Non chiamateli Rasta! Storia di religione e di (ri)appropriazione
Corrente religiosa di discendenza ebreo-cristiana, associata dai più alla musica del cantante Bob Marley, il Rastafarianesimo sostiene la necessità dei popoli neri di affrancarsi dalla secolare dominazione dei bianchi per creare una società giusta e libera nei territori africani.
Questa religione affonda le sue radici nell’Etiopismo, un movimento nazionalista del primo Novecento che aveva lo scopo di riunire ed emancipare – politicamente, spiritualmente e culturalmente – tutte le popolazioni nere sotto la monarchia etiope.
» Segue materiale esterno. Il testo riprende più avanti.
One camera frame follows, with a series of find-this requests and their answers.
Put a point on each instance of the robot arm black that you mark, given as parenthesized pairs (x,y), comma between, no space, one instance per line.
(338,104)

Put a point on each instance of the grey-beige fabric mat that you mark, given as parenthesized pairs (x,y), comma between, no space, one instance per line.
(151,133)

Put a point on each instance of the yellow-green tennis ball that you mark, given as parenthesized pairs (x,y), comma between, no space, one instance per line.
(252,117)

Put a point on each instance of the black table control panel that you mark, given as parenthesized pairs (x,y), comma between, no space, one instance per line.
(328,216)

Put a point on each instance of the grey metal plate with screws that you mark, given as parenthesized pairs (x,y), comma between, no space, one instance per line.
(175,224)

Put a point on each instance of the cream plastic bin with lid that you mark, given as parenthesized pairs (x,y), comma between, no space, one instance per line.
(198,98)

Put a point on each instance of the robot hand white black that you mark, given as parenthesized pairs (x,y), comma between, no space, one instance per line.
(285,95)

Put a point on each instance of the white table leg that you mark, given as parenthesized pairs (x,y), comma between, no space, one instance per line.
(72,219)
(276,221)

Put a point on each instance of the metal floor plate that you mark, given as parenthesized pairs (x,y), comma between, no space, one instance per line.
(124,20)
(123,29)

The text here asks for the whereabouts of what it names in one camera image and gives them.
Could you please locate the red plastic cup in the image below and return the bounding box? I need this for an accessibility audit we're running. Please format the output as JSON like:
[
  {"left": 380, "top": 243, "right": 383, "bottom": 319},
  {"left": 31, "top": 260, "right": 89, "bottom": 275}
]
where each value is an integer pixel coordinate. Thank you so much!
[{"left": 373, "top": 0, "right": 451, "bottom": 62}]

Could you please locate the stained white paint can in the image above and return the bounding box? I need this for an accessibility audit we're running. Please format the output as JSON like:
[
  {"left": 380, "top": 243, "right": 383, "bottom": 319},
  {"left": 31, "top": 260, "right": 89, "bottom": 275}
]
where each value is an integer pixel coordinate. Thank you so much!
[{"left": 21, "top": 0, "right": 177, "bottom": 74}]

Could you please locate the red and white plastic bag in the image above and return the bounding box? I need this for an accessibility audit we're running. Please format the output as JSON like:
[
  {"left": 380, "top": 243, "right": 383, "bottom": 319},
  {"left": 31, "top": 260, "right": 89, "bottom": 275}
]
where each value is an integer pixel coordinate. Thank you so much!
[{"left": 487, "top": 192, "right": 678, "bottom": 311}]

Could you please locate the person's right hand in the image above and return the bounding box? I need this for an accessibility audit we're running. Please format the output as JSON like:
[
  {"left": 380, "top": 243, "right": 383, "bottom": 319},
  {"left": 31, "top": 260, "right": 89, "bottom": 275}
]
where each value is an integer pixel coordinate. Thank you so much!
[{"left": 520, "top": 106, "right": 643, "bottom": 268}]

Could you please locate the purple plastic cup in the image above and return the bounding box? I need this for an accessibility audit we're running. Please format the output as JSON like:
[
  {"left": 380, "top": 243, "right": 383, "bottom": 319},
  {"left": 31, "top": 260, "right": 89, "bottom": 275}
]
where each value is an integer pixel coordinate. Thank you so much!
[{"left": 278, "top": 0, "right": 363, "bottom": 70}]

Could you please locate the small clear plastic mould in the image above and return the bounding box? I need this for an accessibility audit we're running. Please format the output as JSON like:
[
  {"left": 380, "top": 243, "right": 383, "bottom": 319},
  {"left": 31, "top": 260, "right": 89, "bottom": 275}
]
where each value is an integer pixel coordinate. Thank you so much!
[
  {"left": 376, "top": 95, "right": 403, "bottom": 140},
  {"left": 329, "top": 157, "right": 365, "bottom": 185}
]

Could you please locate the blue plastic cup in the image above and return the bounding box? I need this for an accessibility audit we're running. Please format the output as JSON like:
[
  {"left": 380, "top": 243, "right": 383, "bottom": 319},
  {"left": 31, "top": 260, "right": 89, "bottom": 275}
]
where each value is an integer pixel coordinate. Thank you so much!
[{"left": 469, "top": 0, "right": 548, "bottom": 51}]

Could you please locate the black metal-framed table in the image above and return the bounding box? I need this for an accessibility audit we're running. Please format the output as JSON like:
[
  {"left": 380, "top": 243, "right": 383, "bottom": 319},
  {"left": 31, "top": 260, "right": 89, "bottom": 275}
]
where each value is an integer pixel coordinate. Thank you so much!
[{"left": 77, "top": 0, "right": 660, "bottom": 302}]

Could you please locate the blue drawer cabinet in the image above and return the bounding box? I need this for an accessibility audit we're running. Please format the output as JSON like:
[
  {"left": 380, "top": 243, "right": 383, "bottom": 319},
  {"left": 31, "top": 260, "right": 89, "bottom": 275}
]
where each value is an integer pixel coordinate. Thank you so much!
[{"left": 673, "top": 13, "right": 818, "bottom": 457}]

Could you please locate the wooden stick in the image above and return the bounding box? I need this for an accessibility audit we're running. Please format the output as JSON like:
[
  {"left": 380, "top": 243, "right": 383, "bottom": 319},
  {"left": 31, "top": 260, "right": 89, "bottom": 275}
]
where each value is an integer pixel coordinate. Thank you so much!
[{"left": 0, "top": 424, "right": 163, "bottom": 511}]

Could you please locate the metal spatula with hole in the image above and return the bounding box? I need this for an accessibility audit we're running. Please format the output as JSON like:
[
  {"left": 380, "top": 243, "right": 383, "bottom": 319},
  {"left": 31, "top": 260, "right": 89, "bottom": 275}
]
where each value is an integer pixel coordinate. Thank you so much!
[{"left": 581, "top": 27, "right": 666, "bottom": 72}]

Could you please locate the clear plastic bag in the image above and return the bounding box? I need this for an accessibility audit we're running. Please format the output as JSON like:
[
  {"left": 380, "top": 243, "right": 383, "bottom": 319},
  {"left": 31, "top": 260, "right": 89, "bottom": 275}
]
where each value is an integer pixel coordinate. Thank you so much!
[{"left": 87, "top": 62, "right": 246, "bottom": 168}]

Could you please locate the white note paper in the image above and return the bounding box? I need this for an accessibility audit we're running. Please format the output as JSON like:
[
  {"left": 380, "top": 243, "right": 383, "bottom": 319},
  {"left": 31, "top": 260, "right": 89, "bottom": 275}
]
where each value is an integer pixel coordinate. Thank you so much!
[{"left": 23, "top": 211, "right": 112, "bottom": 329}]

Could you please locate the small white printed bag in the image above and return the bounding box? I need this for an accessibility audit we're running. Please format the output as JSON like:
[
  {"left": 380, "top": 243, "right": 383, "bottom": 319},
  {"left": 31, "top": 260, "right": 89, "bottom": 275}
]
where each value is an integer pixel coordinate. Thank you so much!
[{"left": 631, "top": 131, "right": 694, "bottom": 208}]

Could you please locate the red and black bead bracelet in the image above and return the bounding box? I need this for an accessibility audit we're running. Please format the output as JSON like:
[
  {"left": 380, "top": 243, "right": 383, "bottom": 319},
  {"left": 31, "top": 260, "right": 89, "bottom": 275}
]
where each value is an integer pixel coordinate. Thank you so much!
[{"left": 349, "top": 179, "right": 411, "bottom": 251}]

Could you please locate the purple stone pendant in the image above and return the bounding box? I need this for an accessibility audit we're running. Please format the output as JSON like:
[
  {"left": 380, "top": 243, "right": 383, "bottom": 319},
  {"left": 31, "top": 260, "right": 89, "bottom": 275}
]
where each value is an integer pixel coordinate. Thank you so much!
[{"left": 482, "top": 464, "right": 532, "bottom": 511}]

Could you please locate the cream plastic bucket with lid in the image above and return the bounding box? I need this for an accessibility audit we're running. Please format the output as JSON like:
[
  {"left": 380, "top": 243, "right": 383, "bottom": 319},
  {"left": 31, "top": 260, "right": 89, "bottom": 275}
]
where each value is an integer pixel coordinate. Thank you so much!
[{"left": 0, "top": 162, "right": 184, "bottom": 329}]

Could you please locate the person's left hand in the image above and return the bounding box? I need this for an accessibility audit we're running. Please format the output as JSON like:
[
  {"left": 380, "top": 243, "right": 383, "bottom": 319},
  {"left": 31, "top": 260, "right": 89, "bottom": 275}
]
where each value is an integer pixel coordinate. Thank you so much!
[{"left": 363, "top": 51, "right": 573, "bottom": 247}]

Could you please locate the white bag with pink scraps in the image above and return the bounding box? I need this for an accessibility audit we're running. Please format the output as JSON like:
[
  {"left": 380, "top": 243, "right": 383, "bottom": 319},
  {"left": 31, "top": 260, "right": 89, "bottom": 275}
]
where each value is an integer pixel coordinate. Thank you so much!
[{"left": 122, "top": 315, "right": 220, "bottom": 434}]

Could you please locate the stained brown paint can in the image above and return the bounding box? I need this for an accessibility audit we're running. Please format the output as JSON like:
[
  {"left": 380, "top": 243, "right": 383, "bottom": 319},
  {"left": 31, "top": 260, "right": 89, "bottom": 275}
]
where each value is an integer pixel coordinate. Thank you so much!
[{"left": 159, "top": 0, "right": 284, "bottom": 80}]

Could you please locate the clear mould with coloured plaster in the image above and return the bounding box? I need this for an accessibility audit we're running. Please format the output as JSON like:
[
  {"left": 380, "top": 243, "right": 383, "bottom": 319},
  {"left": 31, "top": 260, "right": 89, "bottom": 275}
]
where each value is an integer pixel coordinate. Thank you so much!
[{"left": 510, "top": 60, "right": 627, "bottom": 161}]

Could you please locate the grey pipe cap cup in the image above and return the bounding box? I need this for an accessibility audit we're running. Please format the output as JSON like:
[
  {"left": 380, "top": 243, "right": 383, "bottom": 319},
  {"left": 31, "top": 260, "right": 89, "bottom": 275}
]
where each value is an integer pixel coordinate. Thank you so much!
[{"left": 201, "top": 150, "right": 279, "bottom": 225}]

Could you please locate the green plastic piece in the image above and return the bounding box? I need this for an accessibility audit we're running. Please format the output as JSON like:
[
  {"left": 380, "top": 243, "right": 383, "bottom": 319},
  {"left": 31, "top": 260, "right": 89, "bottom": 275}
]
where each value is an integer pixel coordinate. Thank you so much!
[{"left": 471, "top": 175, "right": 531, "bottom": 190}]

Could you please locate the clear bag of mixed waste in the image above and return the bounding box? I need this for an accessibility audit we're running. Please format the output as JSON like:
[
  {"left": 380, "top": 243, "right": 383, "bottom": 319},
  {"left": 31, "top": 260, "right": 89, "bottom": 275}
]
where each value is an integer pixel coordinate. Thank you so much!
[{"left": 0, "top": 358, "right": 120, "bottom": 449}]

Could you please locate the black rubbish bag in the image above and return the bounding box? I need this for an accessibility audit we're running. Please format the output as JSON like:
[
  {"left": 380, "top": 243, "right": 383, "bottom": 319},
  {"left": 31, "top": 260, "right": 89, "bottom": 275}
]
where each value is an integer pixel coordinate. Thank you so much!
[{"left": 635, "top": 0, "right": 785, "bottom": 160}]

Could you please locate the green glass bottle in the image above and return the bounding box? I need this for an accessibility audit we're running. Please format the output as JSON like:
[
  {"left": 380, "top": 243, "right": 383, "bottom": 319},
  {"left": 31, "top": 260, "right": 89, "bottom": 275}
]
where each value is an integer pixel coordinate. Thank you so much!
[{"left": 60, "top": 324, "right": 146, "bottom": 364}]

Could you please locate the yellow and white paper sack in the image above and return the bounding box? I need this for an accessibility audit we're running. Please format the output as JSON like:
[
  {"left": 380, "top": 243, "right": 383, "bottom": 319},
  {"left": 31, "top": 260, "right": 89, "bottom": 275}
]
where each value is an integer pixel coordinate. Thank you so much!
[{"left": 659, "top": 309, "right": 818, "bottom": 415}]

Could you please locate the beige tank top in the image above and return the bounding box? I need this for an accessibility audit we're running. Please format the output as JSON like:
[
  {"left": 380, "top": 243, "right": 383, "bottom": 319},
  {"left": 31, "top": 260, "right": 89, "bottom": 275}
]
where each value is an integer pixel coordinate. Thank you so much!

Fu il sindacalista Marcus Garvey a diffondere in Giamaica la dottrina della Bibbia amarica secondo cui un re africano, incarnazione del Cristo, avrebbe posto fine al colonialismo, estirpato il male e permesso il rientro della sua gente dispersa secoli prima con la Diaspora Nera.
E in seguito al 1930, con l’incoronazione a imperatore di Etiopia di ras Tafari Maconnèn (da qui il termine rastafarianesimo), rinominato Hailé Selassié I, i neri giamaicani videro nel Principe Temibile la nuova incarnazione di Gesù Cristo e nello stesso Marcus Garvey un odierno Giovanni Battista.
I precetti seguiti dai rastafariani si presentano come una fusione sincretica di principi biblici e cultura caraibica: il rispetto dei Comandamenti; l’opposizione alla corruzione di Babilonia, la città schiava del denaro; il consumo di marijuana, erba divina, ritenuto un vero e proprio sacramento che aiuta a curare le malattie e a comunicare con Dio; l’adozione di una dieta vegetariana e il divieto di radersi barba o capelli fino all’ottenimento della liberazione spirituale e del ritorno in Africa.
È da quest’ultimo veto che deriva la nota acconciatura a ciocche di capelli annodate definite dreadlocks o, erroneamente, rasta. L’uso di questi termini per indicare un tipo di pettinatura come fosse una semplice moda è, infatti, profondamente sbagliato e rispecchia, purtroppo, la tendenza assai diffusa da parte dei bianchi ad appropriarsi di elementi appartenenti alle religioni o alle culture altrui. Quella dei dreadlocks è una pratica religiosa a tutti gli effetti, che comporta la consacrazione del proprio capo e l’astensione dalla cura della capigliatura, e va trattata dunque con dignità e rispetto.